What about in terms of seeing more challenging objects? I'm in Bortle 9 so NV opens up a lot of impossible objects with glass only. Would the SmartEye go even further because it stacks? That is, could we potentially see things that not even PVS-14 NV would allow?
You can get stacking with NV if you use something like Astroshader on an iPhone, You do need tracking for that (but you'd need that for any stacking). There are some lovely examples of stacked NV images on the NV forum.
Galaxies are not a great target for NV (I think). The SE with a longer FL OTA would likely show more details. Correct me if I'm wrong on this...
No I think NV also does excellent things with galaxies - the NV forum has some good examples.
I have an NV and have been thinking about the SE, but I'm coming out on the side of passing on this version of the SE:
1. NV can give instant viewing, and tracking - SE only with tracking.
2. NV can be used 1x, 3x 5x etc - SE only with a scope.
3. NV doesn't do colour, but to me that's not enough of an advantage to justify an SE (monochrome viewing of objects can be beautiful to see the structure - and most of the time for nebulae you're going to see red for HA anyway!)

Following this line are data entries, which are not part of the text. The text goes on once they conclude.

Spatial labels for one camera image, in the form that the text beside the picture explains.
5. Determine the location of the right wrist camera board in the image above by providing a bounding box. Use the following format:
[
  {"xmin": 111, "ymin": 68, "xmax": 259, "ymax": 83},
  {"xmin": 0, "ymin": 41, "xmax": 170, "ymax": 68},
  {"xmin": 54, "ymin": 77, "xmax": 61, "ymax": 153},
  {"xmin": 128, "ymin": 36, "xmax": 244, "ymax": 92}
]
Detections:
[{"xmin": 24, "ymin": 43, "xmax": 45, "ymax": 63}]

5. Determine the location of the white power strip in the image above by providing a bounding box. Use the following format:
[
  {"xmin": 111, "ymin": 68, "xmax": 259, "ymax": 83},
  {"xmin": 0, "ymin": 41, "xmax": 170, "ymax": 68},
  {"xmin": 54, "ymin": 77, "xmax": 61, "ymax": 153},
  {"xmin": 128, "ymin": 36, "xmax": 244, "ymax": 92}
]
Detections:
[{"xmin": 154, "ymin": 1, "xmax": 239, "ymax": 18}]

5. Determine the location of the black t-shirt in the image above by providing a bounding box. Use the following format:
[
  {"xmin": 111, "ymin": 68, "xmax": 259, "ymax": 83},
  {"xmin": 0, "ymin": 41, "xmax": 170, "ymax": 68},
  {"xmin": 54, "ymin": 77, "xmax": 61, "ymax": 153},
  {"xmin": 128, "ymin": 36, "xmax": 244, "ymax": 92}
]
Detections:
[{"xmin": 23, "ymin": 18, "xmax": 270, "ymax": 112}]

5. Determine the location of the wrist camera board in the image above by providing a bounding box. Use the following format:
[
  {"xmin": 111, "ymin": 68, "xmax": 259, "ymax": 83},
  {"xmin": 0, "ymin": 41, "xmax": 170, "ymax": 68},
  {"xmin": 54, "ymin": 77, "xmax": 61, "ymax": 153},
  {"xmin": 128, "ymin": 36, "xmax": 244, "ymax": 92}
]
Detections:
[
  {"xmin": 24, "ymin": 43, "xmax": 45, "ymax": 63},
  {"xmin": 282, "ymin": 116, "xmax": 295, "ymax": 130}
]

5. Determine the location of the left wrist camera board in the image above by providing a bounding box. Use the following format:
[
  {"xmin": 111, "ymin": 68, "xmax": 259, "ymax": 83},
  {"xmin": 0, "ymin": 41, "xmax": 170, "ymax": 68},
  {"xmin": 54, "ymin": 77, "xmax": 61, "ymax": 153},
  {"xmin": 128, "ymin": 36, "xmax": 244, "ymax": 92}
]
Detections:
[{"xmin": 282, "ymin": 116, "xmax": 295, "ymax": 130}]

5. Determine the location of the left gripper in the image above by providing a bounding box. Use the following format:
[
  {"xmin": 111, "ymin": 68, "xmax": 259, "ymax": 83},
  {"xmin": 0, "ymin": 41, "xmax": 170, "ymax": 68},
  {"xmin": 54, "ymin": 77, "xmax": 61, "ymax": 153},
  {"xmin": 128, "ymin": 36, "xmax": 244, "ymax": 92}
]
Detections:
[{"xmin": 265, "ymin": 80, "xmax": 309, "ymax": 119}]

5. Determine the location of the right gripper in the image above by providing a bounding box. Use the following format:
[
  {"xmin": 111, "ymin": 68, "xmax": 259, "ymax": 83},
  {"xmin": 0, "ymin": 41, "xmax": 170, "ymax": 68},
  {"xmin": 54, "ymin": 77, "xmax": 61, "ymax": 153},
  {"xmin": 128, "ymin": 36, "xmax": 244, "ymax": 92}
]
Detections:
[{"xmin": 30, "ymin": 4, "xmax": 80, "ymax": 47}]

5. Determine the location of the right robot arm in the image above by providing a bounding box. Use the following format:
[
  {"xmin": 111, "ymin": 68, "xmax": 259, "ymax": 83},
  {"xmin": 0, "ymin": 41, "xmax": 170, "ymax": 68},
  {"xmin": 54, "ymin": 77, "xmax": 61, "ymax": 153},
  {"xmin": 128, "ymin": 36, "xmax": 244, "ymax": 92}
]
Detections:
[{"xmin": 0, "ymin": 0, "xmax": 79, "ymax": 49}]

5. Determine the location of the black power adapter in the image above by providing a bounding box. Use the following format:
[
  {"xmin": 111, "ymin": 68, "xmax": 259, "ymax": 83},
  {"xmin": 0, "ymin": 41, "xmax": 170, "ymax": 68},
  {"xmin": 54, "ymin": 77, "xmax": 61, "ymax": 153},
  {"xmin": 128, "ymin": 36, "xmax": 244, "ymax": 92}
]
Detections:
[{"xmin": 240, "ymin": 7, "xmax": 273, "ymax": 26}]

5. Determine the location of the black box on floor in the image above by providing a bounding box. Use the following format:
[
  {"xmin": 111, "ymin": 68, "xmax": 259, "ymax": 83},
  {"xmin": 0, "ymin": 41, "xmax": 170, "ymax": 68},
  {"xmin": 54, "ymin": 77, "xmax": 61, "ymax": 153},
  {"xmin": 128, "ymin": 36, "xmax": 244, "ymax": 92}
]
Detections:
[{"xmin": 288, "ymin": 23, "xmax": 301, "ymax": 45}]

Having said that, if there was a version of the SE with (a) less coma in the EP (is 90 degree really needed - I'm quite happy with a Nagler's 82 degrees - would an 82 degree SE have significantly less coma?) and (b) a larger (APS-C or 4:3) sensor that could justify being used as an imaging camera backup (a 533 sensor is too small in FOV especially with wider field scopes), then I'd reconsider.
I should also caveat that for EAA I have a Dwarf 3 which tbh is remarkable - no mount needed and much cheaper.
Having said that, full kudos to Pegasus for having pioneered this. I'm looking fwd to future iterations.